Location: Central Florida
1,319 posts, read 1,084,256 times
Reputation: 6293
Quote:
Originally Posted by golfingduo View Post
I will weigh in on this. I think that my FERS retirement which will have a factor of 36 years (meaning 36% times the average of my high 3 income years) I will say that it will have a profound difference. It isn't a whole lot of money but since I didn't get paid a senior executive salary it is not something to sneeze at either. In conjunction with my military pension things look a bit brighter. Add in the fact that I will have a similar number in SS to my military pension and the wife has nearly identical number in SS as I do, our retirement is secure baring anything unforeseen. With a home that is mortgage free and a 401k fund that matches my current value of home, I feel quite fortunate. Even if I stay in this state of high cost of living I can still live comfortably. So in answering the initial question is my pension a boon?
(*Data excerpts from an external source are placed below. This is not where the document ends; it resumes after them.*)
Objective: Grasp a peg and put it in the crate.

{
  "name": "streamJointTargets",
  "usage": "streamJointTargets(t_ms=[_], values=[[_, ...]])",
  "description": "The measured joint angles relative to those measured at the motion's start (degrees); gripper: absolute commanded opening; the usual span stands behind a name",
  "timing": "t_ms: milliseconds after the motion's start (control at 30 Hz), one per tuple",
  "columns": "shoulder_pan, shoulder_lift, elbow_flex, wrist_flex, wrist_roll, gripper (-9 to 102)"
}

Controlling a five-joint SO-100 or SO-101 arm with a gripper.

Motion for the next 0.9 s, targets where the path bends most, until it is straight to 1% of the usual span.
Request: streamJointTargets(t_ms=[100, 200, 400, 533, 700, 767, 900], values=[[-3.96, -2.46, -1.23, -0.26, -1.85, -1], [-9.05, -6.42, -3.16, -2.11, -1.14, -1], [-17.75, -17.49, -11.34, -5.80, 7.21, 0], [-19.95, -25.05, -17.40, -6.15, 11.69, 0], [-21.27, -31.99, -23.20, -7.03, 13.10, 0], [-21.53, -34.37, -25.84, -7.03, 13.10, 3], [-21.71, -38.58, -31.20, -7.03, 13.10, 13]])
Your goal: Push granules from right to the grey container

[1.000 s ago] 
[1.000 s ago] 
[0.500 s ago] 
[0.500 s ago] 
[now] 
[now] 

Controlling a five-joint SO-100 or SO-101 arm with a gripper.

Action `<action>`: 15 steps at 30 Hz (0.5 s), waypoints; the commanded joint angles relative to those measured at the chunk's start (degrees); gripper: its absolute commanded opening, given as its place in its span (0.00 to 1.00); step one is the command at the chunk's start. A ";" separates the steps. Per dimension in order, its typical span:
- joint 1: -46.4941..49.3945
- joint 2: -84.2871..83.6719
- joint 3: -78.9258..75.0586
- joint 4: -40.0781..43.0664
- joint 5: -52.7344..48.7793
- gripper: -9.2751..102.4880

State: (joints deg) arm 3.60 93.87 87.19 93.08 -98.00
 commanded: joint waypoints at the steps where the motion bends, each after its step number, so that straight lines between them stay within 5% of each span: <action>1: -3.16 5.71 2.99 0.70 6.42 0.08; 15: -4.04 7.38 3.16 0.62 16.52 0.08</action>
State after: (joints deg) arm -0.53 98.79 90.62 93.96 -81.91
Yes but it took two of them to make me feel secure.
GD, I am definitely not the greatest person with math, but I think you may be reducing your pension with your calculation.

Per the OPM web site, with FERS if you have over 20 years of service the multiplier is 1.1 and under 20 it is 1.0.

If I am doing the math right, if the average of your high 3 for example is $100,000 with your 36% calculation that would be $36,000.

OPM's calculation on $100,000 would be $100,000 x 36 x 1.1 = $39,600.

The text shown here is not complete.